Assignment
Output the data below exactly, images excluded.

*****

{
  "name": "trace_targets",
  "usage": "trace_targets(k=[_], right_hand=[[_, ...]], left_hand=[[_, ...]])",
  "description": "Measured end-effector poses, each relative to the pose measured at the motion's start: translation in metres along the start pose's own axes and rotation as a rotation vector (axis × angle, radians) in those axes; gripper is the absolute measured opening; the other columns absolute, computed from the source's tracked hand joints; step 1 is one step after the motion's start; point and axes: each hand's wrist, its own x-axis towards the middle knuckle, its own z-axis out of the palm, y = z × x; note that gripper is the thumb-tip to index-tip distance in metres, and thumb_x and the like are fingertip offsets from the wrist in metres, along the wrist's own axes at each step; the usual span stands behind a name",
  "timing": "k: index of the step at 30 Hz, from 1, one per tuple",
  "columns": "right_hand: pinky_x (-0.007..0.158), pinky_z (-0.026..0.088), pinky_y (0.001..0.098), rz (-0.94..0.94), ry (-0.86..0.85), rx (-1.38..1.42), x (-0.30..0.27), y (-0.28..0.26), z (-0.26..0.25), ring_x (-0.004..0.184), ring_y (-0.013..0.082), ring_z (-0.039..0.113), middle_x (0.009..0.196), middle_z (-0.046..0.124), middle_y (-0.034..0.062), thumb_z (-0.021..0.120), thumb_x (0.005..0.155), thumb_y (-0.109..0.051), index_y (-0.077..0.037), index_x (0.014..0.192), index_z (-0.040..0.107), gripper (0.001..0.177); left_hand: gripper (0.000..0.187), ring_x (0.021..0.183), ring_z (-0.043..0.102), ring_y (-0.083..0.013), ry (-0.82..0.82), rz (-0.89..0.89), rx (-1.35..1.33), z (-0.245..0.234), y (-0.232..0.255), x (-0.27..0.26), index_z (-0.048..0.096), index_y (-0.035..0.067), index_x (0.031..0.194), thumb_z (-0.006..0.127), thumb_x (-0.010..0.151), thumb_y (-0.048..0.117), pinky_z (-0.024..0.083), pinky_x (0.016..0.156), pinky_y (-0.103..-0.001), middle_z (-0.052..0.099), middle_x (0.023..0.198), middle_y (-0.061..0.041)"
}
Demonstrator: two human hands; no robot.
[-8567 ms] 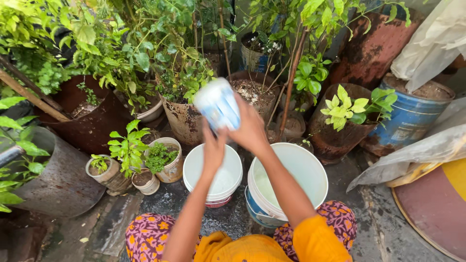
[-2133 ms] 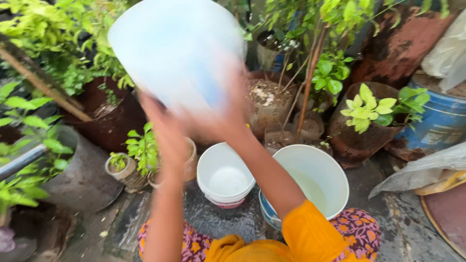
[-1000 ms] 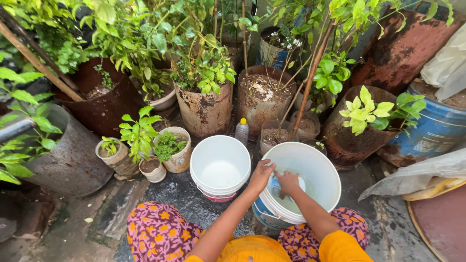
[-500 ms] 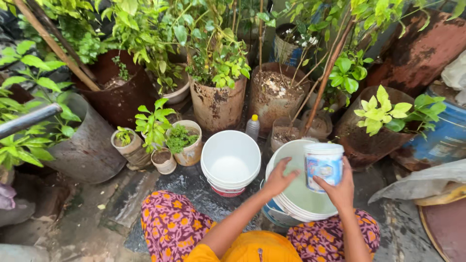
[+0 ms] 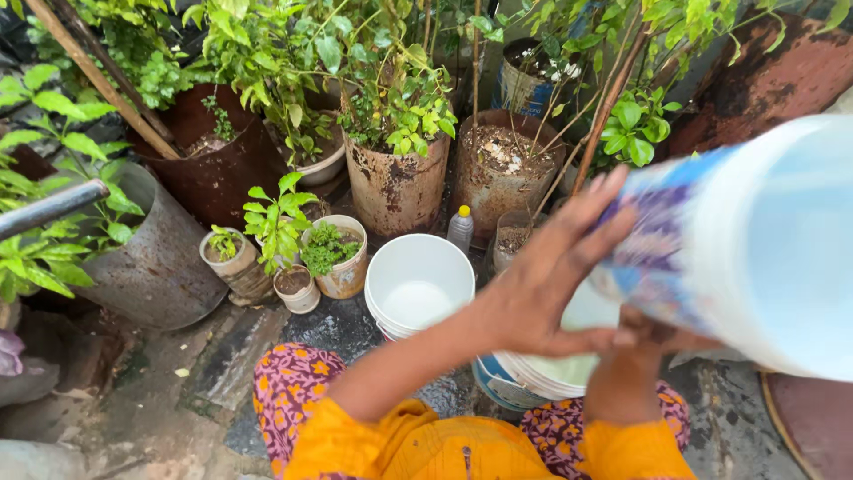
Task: The person washes a small plastic bucket by dipping it into a larger bucket of water and rubbing its surfaces by hand.
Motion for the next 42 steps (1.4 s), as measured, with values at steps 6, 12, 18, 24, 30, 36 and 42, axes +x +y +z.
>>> trace_targets(k=[6,12,18,24,30,36,42], right_hand=[[0.105,0.056,0.0405,0.411,-0.426,-0.044,0.109,0.077,0.150,0.122,0.0319,0.069,0.137,0.066,0.0192,0.088,0.081,-0.034,0.001,0.149,0.045,0.087],[0.103,0.048,0.0486,0.476,-0.807,-0.382,-0.056,0.138,0.140,0.123,0.0450,0.061,0.136,0.060,0.0298,0.091,0.064,-0.052,0.001,0.153,0.037,0.116],[0.107,0.049,0.0393,0.791,-0.646,0.021,-0.146,0.135,0.016,0.124,0.0307,0.062,0.136,0.062,0.0249,0.091,0.064,-0.050,0.006,0.150,0.042,0.113],[0.103,0.051,0.0422,1.028,-0.601,-0.717,-0.162,0.133,-0.082,0.124,0.0398,0.065,0.137,0.062,0.0301,0.091,0.053,-0.056,0.002,0.156,0.033,0.132],[0.111,0.043,0.0587,1.243,-1.167,-1.025,-0.197,0.210,-0.064,0.131,0.0395,0.060,0.144,0.059,0.0235,0.093,0.049,-0.059,-0.012,0.162,0.024,0.140],[0.112,0.036,0.0684,0.826,-1.670,-1.224,-0.265,0.214,-0.020,0.141,0.0359,0.047,0.149,0.050,0.0159,0.098,0.054,-0.044,-0.020,0.160,0.027,0.129],[0.110,0.040,0.0617,0.521,-1.710,-1.111,-0.264,0.207,-0.016,0.138,0.0356,0.049,0.145,0.051,0.0151,0.096,0.054,-0.037,-0.028,0.159,0.029,0.126]], left_hand=[[0.079,0.125,0.055,-0.0437,0.510,-0.674,-0.662,-0.038,-0.176,0.046,0.037,0.002,0.159,0.064,0.093,0.037,0.048,0.105,-0.051,0.055,0.144,-0.032],[0.092,0.112,0.063,-0.0556,0.355,-1.454,-0.374,0.036,-0.251,-0.192,0.026,0.013,0.163,0.060,0.087,0.054,0.043,0.071,-0.041,0.062,0.136,-0.027],[0.090,0.120,0.062,-0.0285,0.173,-1.207,-0.368,0.130,-0.182,-0.266,0.028,-0.002,0.156,0.066,0.091,0.048,0.049,0.101,-0.036,0.058,0.139,-0.024],[0.086,0.133,0.057,-0.0289,0.102,-1.249,-0.470,0.152,-0.166,-0.238,0.029,-0.004,0.156,0.064,0.097,0.048,0.043,0.109,-0.035,0.049,0.150,-0.029],[0.082,0.130,0.058,-0.0311,0.202,-1.276,-0.427,0.155,-0.174,-0.238,0.035,-0.002,0.153,0.064,0.094,0.047,0.047,0.105,-0.037,0.047,0.149,-0.029],[0.076,0.125,0.061,-0.0321,0.257,-1.262,-0.392,0.150,-0.181,-0.251,0.039,0.000,0.149,0.065,0.094,0.046,0.049,0.103,-0.039,0.053,0.143,-0.029],[0.064,0.123,0.064,-0.0345,0.106,-1.259,-0.283,0.143,-0.177,-0.263,0.054,0.001,0.138,0.064,0.094,0.046,0.049,0.103,-0.039,0.065,0.132,-0.026]])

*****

Solution to the problem
{
  "name": "trace_targets",
  "usage": "trace_targets(k=[_], right_hand=[[_, ...]], left_hand=[[_, ...]])",
  "description": "Measured end-effector poses, each relative to the pose measured at the motion's start: translation in metres along the start pose's own axes and rotation as a rotation vector (axis × angle, radians) in those axes; gripper is the absolute measured opening; the other columns absolute, computed from the source's tracked hand joints; step 1 is one step after the motion's start; point and axes: each hand's wrist, its own x-axis towards the middle knuckle, its own z-axis out of the palm, y = z × x; note that gripper is the thumb-tip to index-tip distance in metres, and thumb_x and the like are fingertip offsets from the wrist in metres, along the wrist's own axes at each step; the usual span stands behind a name",
  "timing": "k: index of the step at 30 Hz, from 1, one per tuple",
  "columns": "right_hand: pinky_x (-0.007..0.158), pinky_z (-0.026..0.088), pinky_y (0.001..0.098), rz (-0.94..0.94), ry (-0.86..0.85), rx (-1.38..1.42), x (-0.30..0.27), y (-0.28..0.26), z (-0.26..0.25), ring_x (-0.004..0.184), ring_y (-0.013..0.082), ring_z (-0.039..0.113), middle_x (0.009..0.196), middle_z (-0.046..0.124), middle_y (-0.034..0.062), thumb_z (-0.021..0.120), thumb_x (0.005..0.155), thumb_y (-0.109..0.051), index_y (-0.077..0.037), index_x (0.014..0.192), index_z (-0.040..0.107), gripper (0.001..0.177); left_hand: gripper (0.000..0.187), ring_x (0.021..0.183), ring_z (-0.043..0.102), ring_y (-0.083..0.013), ry (-0.82..0.82), rz (-0.89..0.89), rx (-1.35..1.33), z (-0.245..0.234), y (-0.232..0.255), x (-0.27..0.26), index_z (-0.048..0.096), index_y (-0.035..0.067), index_x (0.031..0.194), thumb_z (-0.006..0.127), thumb_x (-0.010..0.151), thumb_y (-0.048..0.117), pinky_z (-0.024..0.083), pinky_x (0.016..0.156), pinky_y (-0.103..-0.001), middle_z (-0.052..0.099), middle_x (0.023..0.198), middle_y (-0.061..0.041)"
}
Demonstrator: two human hands; no robot.
[-8567 ms] 
[-2133 ms] 
[-1000 ms] 
[-500 ms] 
[+0 ms] 
Task: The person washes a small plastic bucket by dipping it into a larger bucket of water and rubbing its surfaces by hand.
Motion for the next 42 steps (1.4 s), as measured, with values at steps 6, 12, 18, 24, 30, 36 and 42, axes +x +y +z.
>>> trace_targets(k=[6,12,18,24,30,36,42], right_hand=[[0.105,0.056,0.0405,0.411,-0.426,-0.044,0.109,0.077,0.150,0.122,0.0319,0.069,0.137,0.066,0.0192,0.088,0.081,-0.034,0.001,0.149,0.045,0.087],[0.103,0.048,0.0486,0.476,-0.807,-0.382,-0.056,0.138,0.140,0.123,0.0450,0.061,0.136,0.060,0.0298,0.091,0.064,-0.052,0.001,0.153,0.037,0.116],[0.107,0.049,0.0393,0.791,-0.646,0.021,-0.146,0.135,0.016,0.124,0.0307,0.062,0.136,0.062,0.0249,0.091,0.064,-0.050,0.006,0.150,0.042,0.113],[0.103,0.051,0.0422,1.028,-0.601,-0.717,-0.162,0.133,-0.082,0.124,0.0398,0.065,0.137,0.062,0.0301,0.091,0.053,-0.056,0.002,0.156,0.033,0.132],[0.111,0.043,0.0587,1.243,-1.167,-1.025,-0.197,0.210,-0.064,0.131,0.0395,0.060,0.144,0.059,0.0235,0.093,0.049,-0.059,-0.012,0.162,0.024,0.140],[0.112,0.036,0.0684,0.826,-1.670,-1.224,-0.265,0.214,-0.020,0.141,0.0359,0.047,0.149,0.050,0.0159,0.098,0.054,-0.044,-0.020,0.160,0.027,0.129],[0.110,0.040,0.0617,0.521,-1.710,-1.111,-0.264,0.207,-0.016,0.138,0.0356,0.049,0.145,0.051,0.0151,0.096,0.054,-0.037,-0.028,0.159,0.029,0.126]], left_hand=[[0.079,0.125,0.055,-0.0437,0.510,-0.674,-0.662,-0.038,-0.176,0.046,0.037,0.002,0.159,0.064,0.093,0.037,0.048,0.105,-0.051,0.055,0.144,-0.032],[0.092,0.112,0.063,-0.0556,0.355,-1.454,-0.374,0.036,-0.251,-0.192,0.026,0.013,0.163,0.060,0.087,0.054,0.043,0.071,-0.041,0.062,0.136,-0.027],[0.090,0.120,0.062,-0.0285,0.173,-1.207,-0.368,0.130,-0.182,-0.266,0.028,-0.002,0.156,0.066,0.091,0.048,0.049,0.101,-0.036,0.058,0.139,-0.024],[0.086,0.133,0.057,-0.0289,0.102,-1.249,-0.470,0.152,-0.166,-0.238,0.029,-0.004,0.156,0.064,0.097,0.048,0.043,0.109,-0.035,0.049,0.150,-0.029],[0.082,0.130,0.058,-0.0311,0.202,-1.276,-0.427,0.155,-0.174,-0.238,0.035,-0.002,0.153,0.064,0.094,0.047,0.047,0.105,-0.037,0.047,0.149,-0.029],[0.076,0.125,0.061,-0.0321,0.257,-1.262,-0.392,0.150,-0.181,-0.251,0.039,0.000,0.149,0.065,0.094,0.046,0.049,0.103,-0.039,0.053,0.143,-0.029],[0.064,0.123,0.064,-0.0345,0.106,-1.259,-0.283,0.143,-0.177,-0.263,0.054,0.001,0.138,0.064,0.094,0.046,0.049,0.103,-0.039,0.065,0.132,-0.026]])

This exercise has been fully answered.